Monday, April 29, 2013

$20.5M rehab hospital to be built in Bucks County

by: John George Senior Reporter- Philadelphia Business Journal


Bucks County is getting its first stand-alone rehabilitation hospital.
St. Mary Medical Center plans to open a 50-bed, acute rehabilitation hospital in a partnership with Centerre Healthcare Corp. of Nashville, Tenn.
“We are always looking at community needs and what services we’ll need to be providing in the future,” said Greg Wozniak, president and CEO at St. Mary. “We saw the demand for rehab care was going to be a growing.”
Wozniak said the $20.5 million, rehab hospital will complement the St. Mary’s expanded programs in cardiology, neurosciences and orthopedics.
The construction cost for the rehab hospital will be shared by the two organizations.
St. Mary, part of Newtown Square-based Catholic Health East, decided to partner with Centerre Healthcare, he said, because it believed the company’s singular focus on clinical outcomes and quality was the best match for its goal of bringing the “highest level” of rehabilitation care to Bucks County.
Centerre Healthcare specializes developing and operating Rehabilitation Hospitals in partnership with leading Acute Care Hospitals.
Pat Foster, the company’s CEO, said St. Mary is his 12-year-old company’s 10th partner and second in Pennsylvania, where it already operates the 59-bed Lancaster Rehabilitation Hospital with Lancaster General Health.
Under the partnership, the 50 employees who now staff St. Mary’s inpatient rehabilitation-care department will become employees of Centerre Healthcare in the new hospital. Foster said he expects the hospital to expand to 150 employees “when we reach full capacity.”
The 55,000-square-foot medical center is being built on the other side of Newtown-Langhorne Road from St.
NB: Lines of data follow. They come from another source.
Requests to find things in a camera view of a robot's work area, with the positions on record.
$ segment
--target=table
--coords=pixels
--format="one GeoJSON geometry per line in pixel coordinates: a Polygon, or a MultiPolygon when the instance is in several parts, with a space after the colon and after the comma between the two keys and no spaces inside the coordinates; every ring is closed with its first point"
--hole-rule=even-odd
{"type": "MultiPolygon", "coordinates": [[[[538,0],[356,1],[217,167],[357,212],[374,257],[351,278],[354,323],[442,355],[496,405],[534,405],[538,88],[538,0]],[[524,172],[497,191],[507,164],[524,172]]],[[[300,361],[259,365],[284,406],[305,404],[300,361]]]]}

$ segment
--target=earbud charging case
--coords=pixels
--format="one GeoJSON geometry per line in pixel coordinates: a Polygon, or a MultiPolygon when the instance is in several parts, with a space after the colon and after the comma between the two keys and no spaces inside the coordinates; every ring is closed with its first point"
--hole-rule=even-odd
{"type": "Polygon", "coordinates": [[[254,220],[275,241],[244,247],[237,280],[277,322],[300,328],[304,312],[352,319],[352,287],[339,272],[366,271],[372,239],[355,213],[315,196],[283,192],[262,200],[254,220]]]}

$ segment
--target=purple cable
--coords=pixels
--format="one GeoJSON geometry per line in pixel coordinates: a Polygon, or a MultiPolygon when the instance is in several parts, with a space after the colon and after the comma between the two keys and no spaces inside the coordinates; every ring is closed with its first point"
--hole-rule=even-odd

Mary’s main campus in Langhorne on land formerly occupied by the Neshaminy Middle School.
The free-standing rehab hospital, expected to open next spring, will provide rehab services — physical, occupation and speech therapy along with neuropsychology --— for patients recovering from conditions such as spinal cord injuries, stroke, brain injuries trauma and orthopedic maladies.
Among its features will be therapy gyms; simulated home training environments an outdoor therapy courtyard that will have a putting green and basketball court, and walking path.
The hospital will have a self-contained, locked brain-injury unit to treat patients suffering from certain behavioral and/or cognitive issues that would put them at-risk in a less structured setting.
Lisa Haney, executive director of inpatient rehabilitation at St. Mary, said the opportunity to build a new hospital from scratch will allow it to create the best environments for the needs of all rehab patients — something that is not possible in the limited space the department has on the main campus.